* **Task prompt**: Your answer should reproduce every line of the material in which the word "wood" occurs.

* **Information shown**:
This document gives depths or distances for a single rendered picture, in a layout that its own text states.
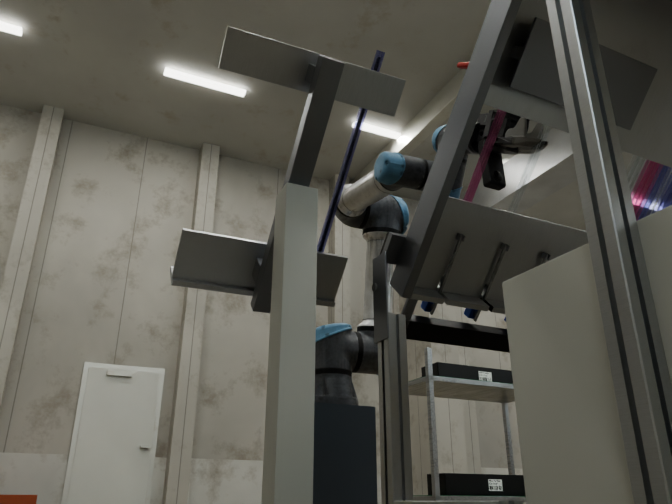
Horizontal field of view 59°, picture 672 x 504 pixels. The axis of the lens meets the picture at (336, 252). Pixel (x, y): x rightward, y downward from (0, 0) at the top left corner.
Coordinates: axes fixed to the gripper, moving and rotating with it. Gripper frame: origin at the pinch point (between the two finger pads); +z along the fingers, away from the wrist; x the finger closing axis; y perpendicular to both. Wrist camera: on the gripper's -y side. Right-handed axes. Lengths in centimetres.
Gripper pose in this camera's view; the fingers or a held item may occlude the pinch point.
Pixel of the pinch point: (537, 145)
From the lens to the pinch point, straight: 125.7
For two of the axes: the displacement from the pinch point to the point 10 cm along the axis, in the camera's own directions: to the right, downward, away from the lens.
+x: 9.0, 1.7, 4.0
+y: 2.1, -9.7, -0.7
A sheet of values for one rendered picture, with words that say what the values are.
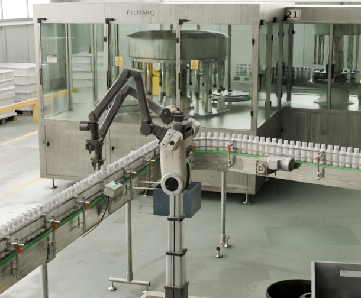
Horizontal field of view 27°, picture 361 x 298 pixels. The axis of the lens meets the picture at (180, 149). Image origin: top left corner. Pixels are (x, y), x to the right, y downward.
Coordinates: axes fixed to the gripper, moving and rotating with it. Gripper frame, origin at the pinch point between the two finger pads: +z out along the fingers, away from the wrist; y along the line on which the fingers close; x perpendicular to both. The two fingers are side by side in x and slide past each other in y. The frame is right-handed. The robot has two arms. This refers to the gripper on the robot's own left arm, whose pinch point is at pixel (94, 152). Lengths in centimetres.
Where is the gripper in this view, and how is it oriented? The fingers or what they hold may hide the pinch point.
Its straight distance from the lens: 500.5
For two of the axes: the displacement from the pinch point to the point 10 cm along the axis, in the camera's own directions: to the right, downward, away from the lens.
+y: 9.6, 0.6, -2.8
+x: 2.9, -1.8, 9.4
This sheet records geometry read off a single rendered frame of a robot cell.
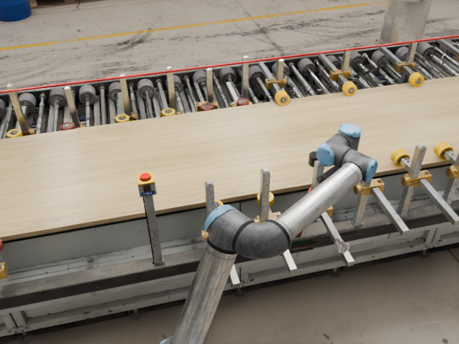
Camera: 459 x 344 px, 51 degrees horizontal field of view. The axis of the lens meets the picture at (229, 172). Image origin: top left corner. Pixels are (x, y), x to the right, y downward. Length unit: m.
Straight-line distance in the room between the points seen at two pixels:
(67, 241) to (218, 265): 1.06
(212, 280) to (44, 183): 1.25
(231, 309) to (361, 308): 0.78
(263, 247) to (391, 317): 1.71
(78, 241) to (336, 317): 1.54
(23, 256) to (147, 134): 0.92
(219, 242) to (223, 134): 1.26
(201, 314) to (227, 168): 1.00
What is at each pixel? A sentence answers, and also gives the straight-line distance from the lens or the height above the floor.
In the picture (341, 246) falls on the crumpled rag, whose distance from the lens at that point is 2.17.
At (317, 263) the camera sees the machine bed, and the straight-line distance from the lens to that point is 3.03.
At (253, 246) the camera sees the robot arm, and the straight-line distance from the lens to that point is 1.49.
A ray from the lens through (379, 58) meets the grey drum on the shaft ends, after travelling 3.86.
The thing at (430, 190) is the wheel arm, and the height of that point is 0.96.
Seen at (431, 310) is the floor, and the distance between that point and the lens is 3.20.
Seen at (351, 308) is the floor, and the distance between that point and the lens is 3.07.
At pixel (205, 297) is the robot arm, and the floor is 1.12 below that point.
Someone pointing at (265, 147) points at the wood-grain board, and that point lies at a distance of 2.63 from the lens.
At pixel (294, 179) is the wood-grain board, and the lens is 2.43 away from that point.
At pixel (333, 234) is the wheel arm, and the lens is 2.23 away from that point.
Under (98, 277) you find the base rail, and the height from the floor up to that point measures 0.70.
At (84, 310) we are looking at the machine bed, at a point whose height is 0.17.
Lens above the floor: 2.46
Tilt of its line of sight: 39 degrees down
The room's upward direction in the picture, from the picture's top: 1 degrees counter-clockwise

* **The answer**:
Someone pointing at (265, 147) points at the wood-grain board, and that point lies at a distance of 2.63 from the lens.
At pixel (294, 179) is the wood-grain board, and the lens is 2.43 away from that point.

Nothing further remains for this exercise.